GOAL OF THE EXERCISE:
Using the data below, return word for word every line from the one holding "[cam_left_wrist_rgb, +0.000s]" down to the one holding "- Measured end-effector". Leave pictures out.

EXTRACTED ENTRIES:
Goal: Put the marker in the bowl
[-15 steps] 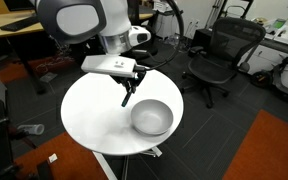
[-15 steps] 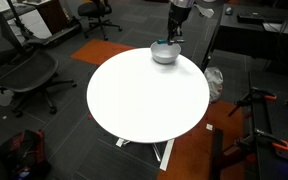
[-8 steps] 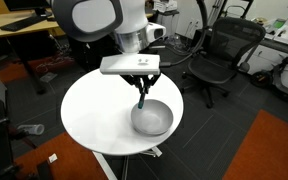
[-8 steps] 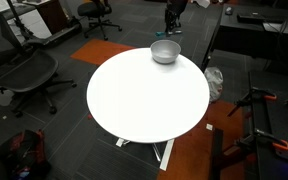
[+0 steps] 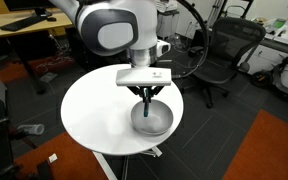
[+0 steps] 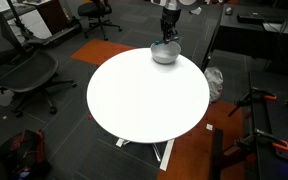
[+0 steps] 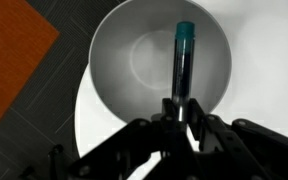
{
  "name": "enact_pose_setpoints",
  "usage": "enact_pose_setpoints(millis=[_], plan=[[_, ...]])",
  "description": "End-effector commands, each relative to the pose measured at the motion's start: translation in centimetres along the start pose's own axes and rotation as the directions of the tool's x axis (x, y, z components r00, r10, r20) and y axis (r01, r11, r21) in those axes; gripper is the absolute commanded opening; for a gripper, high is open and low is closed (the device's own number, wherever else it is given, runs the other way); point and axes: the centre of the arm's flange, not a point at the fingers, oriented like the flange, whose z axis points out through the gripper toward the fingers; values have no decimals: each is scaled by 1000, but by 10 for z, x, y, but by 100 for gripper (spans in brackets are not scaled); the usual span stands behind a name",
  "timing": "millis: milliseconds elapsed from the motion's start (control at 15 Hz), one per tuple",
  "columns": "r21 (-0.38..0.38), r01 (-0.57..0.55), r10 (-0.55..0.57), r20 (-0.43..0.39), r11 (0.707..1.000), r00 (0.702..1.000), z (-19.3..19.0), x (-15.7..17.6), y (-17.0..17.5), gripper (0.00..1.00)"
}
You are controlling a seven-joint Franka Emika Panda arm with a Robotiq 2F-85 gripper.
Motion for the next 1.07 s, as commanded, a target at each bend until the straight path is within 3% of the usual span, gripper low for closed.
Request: enact_pose_setpoints(millis=[0, 67, 133, 600, 667, 1000], plan=[[8, 31, -31, 30, 999, 999, 6, 0, 20, 5], [8, 25, -25, 35, 1000, 999, 8, -1, 22, 44], [7, 26, -26, 37, 1000, 999, 9, -1, 23, 44], [10, 13, -14, 50, 1000, 999, 9, -3, 29, 95], [12, 6, -7, 45, 1000, 999, 9, -4, 29, 100], [10, -7, 7, 32, 1000, 999, 12, -6, 22, 100]])
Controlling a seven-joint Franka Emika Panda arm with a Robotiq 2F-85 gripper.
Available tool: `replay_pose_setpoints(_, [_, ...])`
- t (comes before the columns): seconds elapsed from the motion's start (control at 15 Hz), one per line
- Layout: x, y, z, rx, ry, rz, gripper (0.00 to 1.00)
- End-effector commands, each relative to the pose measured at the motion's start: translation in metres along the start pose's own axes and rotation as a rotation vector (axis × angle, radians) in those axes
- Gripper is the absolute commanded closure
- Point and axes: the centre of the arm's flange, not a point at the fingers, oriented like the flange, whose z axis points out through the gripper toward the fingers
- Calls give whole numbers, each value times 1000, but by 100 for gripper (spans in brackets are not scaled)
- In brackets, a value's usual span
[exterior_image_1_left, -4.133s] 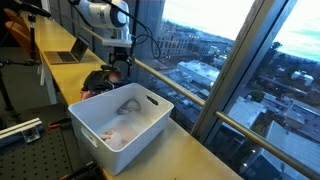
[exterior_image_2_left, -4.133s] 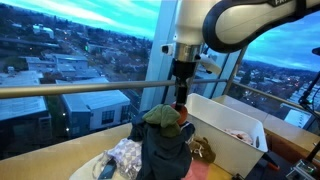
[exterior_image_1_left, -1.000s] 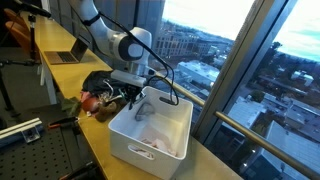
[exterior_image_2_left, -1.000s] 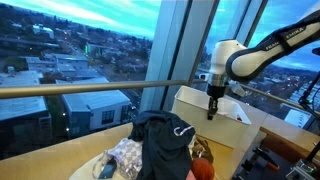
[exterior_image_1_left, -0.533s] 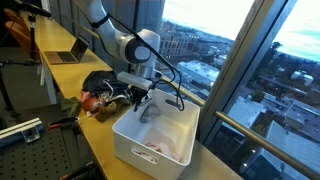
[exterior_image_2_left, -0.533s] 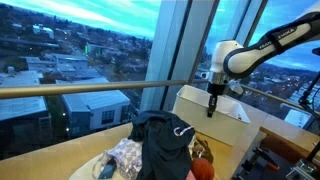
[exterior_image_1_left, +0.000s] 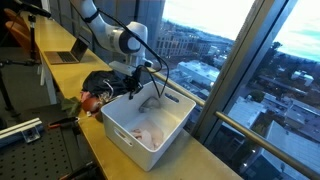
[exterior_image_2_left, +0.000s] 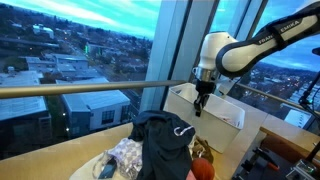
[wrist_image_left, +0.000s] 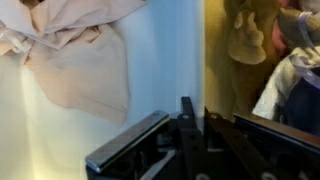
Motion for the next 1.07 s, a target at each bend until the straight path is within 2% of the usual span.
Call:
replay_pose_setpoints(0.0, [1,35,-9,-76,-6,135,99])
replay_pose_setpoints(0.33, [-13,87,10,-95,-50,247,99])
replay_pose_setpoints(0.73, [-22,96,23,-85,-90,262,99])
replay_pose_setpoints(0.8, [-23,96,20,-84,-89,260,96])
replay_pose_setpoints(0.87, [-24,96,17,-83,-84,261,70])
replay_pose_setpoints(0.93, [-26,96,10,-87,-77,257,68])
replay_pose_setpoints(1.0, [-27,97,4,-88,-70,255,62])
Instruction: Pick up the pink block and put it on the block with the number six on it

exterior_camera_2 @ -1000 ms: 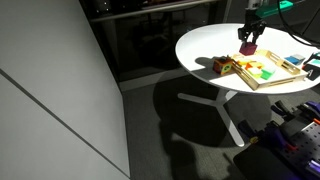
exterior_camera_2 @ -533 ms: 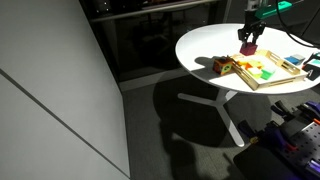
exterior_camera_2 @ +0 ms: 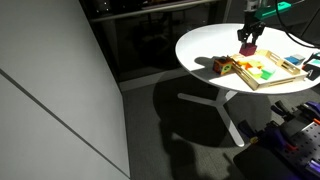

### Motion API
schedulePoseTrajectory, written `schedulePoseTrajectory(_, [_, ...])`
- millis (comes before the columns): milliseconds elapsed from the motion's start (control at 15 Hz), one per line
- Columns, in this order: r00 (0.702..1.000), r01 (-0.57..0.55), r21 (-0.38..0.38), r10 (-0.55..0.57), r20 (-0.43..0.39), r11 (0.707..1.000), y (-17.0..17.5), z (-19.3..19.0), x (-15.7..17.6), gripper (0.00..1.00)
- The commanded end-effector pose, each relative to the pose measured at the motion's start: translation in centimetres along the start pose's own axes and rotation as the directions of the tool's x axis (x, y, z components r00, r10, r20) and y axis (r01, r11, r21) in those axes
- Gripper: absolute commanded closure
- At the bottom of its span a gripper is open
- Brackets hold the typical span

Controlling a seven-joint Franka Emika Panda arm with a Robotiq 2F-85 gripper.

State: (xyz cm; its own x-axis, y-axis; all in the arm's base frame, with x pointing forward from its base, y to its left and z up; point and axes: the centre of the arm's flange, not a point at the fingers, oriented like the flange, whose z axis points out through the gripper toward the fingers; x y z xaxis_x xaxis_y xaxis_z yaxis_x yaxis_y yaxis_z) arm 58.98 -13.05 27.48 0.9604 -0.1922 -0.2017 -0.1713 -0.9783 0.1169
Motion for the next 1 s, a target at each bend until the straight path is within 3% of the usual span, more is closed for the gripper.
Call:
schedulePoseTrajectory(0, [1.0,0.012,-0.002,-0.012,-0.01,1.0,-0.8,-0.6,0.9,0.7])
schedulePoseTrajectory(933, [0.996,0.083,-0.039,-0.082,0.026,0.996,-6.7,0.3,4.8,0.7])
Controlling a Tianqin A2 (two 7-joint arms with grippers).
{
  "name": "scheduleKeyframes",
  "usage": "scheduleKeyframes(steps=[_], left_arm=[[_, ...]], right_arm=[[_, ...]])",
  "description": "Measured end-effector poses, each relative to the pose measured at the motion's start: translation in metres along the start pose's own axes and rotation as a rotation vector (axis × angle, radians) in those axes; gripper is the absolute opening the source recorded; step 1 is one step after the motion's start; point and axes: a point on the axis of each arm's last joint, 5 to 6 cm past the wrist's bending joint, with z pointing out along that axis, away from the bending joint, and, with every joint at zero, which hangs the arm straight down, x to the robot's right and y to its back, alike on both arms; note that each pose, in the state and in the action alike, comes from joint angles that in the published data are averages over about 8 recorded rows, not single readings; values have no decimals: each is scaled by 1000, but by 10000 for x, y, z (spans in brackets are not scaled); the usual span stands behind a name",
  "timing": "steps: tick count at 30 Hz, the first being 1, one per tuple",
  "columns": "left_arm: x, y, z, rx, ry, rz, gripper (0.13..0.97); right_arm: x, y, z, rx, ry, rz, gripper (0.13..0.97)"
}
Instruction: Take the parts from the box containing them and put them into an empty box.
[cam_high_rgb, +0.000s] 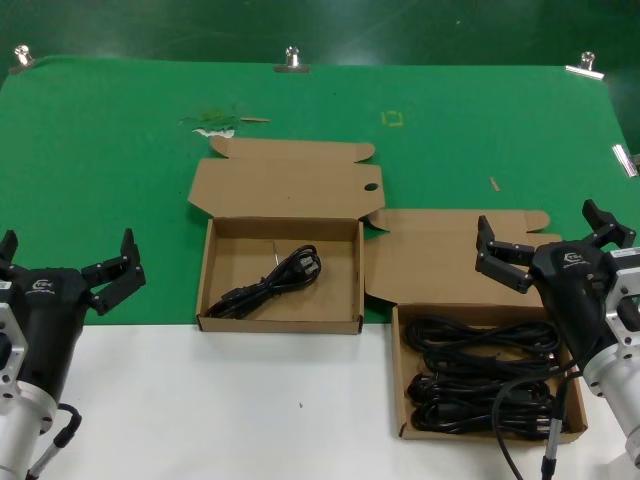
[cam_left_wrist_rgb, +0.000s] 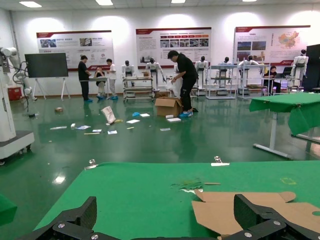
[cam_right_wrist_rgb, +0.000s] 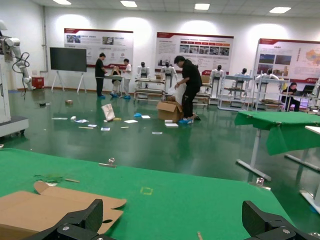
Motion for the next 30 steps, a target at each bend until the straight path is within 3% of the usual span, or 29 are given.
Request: scheduleKeyframes(steps=[30], left_arm=[[0, 0, 0, 0, 0, 0, 966]], right_arm=[[0, 0, 0, 0, 0, 0, 966]])
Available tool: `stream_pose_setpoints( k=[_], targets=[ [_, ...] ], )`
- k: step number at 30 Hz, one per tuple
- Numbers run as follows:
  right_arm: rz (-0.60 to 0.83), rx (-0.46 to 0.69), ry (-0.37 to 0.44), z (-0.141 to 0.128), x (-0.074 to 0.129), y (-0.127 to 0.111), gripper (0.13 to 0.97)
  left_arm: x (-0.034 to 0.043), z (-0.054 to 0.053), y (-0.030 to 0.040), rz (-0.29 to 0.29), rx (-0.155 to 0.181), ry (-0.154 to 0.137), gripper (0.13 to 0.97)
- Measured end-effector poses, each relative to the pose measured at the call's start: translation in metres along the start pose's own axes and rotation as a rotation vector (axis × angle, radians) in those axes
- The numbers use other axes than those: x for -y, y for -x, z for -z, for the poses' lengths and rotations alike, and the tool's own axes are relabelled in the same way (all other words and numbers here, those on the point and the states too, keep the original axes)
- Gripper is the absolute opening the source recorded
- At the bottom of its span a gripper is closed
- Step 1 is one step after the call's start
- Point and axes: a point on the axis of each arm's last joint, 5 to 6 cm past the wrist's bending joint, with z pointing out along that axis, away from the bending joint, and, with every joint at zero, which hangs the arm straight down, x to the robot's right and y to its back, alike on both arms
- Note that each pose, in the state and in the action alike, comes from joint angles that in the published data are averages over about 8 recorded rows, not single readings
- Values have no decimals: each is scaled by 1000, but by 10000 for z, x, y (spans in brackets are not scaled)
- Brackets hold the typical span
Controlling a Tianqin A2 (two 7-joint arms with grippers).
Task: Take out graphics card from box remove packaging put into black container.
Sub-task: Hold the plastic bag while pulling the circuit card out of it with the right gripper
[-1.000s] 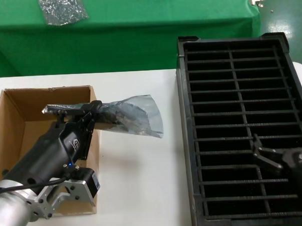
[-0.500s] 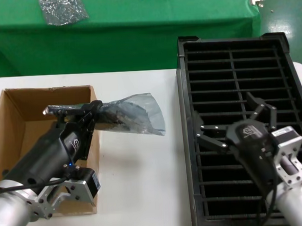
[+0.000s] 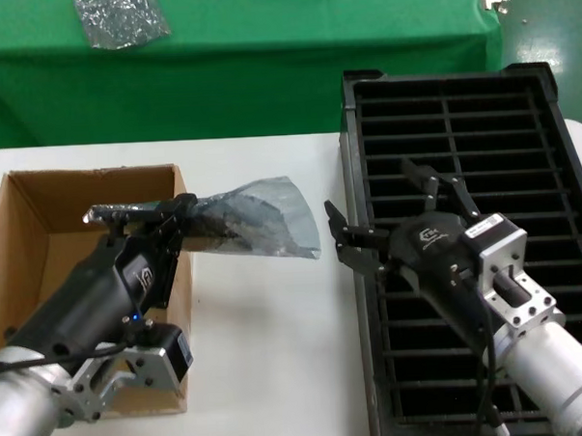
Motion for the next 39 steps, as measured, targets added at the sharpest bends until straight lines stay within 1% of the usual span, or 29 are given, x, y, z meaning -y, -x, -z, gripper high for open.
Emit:
stream_pose_setpoints(
  k=[7, 8, 16, 17, 25, 29, 37, 39],
  targets=[
    [24, 40, 19, -74, 49, 19, 631, 0, 0, 0, 0, 0, 0, 139],
    [27, 48, 21, -81, 50, 24, 631, 0, 0, 0, 0, 0, 0, 139],
    [58, 103, 37, -87, 37, 27, 413, 0, 0, 0, 0, 0, 0, 139],
    [62, 108, 39, -81, 35, 21, 413, 0, 0, 0, 0, 0, 0, 139],
    [95, 131, 57, 11, 46, -59, 254, 0, 0, 0, 0, 0, 0, 139],
    [108, 155, 59, 77, 78, -69, 254, 0, 0, 0, 0, 0, 0, 139],
    [127, 238, 50, 186, 142, -17, 160, 0, 0, 0, 0, 0, 0, 139],
    [132, 260, 47, 202, 154, -7, 157, 0, 0, 0, 0, 0, 0, 139]
  ],
)
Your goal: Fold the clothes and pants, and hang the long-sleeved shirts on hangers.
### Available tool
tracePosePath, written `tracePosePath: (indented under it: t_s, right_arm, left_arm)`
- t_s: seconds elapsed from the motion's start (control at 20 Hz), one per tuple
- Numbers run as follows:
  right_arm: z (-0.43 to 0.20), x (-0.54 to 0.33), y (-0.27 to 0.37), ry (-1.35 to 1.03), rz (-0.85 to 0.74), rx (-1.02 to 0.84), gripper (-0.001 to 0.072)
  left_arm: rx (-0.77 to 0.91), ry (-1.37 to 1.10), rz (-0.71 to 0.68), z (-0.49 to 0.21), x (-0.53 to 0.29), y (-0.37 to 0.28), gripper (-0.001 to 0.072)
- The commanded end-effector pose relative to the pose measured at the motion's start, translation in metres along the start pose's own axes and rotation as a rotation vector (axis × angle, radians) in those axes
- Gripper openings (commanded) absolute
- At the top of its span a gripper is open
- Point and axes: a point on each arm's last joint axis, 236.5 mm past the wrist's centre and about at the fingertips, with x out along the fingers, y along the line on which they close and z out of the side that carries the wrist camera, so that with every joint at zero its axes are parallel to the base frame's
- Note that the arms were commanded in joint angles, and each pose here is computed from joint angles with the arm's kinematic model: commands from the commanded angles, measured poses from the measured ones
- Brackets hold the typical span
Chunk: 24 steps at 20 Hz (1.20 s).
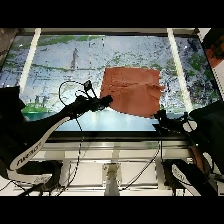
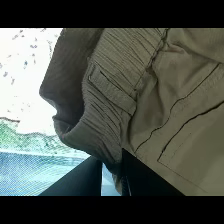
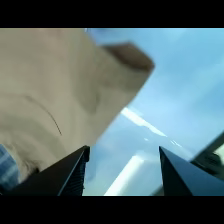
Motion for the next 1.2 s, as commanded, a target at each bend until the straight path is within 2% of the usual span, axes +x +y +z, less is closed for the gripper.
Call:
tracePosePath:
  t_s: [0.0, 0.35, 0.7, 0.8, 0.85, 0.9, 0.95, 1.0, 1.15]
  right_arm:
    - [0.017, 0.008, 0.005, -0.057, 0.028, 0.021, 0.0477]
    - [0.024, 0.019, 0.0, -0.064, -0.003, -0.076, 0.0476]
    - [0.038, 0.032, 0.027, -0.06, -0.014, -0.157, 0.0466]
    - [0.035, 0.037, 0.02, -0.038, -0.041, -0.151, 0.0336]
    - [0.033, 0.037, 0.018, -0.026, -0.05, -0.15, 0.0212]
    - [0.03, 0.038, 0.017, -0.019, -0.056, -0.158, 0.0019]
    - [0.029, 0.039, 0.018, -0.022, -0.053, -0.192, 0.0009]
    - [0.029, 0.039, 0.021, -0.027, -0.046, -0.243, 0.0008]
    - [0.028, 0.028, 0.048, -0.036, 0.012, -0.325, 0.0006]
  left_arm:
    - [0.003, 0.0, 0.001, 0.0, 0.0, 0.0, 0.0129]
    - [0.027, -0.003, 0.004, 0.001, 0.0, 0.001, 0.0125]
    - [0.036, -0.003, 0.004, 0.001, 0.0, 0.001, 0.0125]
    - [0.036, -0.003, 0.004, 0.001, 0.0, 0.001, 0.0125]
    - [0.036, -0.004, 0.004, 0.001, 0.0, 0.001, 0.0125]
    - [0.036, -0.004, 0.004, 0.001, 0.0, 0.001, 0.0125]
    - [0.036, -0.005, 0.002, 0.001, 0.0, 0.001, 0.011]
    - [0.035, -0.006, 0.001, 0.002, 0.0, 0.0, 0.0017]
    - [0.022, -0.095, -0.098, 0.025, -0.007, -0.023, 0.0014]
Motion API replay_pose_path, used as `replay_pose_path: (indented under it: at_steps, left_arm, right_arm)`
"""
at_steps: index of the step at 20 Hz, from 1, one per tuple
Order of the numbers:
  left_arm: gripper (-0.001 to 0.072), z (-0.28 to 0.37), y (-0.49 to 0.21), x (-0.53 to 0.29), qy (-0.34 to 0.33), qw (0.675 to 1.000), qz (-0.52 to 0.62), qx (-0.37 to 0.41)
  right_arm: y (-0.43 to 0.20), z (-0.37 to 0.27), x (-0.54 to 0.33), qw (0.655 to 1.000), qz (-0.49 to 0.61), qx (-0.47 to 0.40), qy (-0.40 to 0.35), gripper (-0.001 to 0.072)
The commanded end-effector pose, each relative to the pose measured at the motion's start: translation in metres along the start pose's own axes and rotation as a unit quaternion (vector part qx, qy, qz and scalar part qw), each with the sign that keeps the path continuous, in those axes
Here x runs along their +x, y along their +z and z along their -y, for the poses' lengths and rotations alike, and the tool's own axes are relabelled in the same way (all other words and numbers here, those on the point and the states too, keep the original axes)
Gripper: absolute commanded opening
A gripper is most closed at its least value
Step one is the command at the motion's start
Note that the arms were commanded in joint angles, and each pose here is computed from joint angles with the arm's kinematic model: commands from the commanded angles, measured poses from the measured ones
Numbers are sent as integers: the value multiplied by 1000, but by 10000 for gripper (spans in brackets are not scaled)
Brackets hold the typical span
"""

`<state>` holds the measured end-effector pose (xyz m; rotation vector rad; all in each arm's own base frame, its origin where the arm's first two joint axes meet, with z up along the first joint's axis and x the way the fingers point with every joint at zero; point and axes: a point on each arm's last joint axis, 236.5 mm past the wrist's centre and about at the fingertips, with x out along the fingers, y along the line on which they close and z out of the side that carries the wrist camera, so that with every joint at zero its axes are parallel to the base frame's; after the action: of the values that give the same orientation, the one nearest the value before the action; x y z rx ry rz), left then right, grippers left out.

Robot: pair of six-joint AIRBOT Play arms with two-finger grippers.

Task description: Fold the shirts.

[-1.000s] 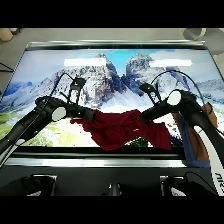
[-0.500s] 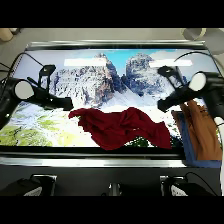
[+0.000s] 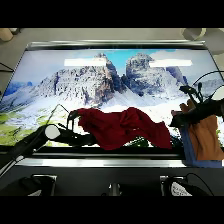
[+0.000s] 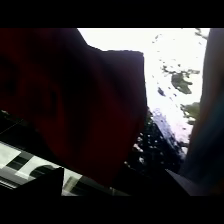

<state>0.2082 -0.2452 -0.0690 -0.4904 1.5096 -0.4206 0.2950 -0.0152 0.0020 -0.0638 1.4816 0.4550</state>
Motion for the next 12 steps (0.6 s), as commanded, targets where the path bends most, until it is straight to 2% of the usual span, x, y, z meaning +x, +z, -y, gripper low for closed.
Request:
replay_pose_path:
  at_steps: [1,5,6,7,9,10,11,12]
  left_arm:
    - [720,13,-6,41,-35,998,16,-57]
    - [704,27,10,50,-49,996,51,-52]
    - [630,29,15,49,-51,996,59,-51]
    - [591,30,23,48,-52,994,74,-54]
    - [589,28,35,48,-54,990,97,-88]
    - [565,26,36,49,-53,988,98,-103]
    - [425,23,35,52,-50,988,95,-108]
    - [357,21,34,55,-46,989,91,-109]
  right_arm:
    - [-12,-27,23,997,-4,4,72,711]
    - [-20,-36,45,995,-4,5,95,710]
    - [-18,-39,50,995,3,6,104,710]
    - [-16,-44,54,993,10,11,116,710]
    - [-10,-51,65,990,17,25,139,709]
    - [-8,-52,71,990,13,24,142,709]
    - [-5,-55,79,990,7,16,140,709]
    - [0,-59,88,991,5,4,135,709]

WRITTEN RESPONSE:
[cam_left_wrist_rgb, +0.000s] 
[cam_right_wrist_rgb, +0.000s] 
Motion for the next 30 steps, a target at each bend until the straight path is within 3% of the usual span, or 29 are given.
Request: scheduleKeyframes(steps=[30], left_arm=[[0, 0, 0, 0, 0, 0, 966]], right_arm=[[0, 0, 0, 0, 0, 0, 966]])
Available tool: `stream_pose_setpoints( k=[_], targets=[ [_, ...] ], )`
- k: step number at 30 Hz, one per tuple
- Numbers run as follows:
  right_arm: rz (-0.60 to 0.83), rx (-0.46 to 0.69), ry (-0.37 to 0.44), z (-0.141 to 0.128), x (-0.074 to 0.129), y (-0.127 to 0.111), gripper (0.13 to 0.97)
  left_arm: x (-0.034 to 0.043), z (-0.054 to 0.053), y (-0.030 to 0.040), rz (-0.29 to 0.29), rx (-0.155 to 0.181), ry (-0.154 to 0.137), gripper (0.13 to 0.97)
- Measured end-effector poses, each relative to the pose measured at the call's start: translation in metres along the start pose's own axes and rotation as a rotation vector (axis × angle, radians) in those axes

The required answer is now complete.